Nothing but the lines from the one containing "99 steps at" through the one containing "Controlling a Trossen", both included, should be given again, each exactly as written below.

*Information shown*.
■ ■ ■
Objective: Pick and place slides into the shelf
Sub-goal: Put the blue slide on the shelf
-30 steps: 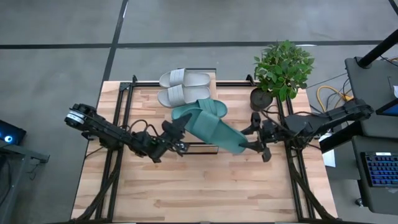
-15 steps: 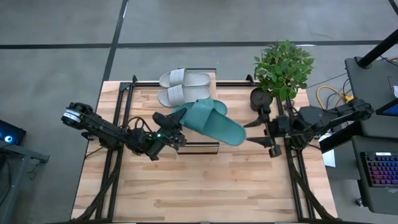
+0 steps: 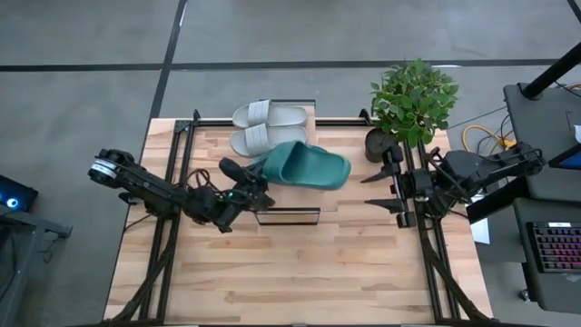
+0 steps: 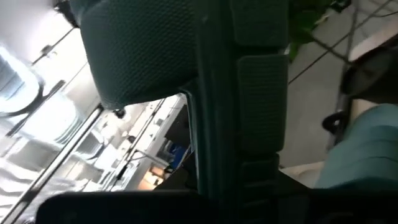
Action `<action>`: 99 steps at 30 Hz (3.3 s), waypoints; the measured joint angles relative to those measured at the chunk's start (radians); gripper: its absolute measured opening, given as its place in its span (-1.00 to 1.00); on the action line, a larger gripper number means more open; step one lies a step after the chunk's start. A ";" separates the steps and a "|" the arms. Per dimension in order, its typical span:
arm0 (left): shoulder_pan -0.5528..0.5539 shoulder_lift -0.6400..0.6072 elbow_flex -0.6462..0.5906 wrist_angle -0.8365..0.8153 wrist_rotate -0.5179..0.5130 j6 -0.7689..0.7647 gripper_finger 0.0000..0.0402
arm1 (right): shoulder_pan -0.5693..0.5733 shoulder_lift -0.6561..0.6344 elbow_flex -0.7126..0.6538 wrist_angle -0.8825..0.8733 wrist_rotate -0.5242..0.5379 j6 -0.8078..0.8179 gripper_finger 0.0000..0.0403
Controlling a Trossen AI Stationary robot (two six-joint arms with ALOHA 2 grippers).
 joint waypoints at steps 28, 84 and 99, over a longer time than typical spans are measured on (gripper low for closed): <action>0.063 -0.315 0.010 -0.867 0.592 -1.204 -0.90 | 0.032 0.000 0.003 -0.066 -0.001 -0.181 -0.04; 0.155 0.041 0.002 -0.138 1.290 -0.796 -0.91 | 0.056 0.351 0.010 0.317 0.052 -0.490 0.41; 0.155 0.040 0.001 -0.134 1.287 -0.746 -0.91 | 0.043 0.470 0.171 0.277 0.113 -0.356 0.70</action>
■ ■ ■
*Answer for the task*.
Action `<action>`: 99 steps at 30 Hz (3.3 s), waypoints; the measured joint angles relative to those measured at the chunk's start (radians); gripper: its absolute measured opening, given as its place in its span (-1.00 to 1.00); on the action line, a larger gripper number means more open; step one lies a step after the chunk's start. A ";" separates the steps and a "|" the arms. Per dimension in order, its typical span:
arm0 (left): shoulder_pan -0.5528..0.5539 shoulder_lift -0.6400..0.6072 elbow_flex -0.6462..0.5906 wrist_angle -0.8365..0.8153 wrist_rotate -0.5179..0.5130 j6 -0.7689..0.7647 gripper_finger 0.0000..0.0402
arm1 (right): shoulder_pan -0.5693..0.5733 shoulder_lift -0.6561..0.6344 elbow_flex -0.7126..0.6538 wrist_angle -0.8825..0.8733 wrist_rotate -0.5242..0.5379 j6 -0.8078..0.8179 gripper_finger 0.0000..0.0403
Controlling a Trossen AI Stationary robot (two six-joint arms with ALOHA 2 grippers).

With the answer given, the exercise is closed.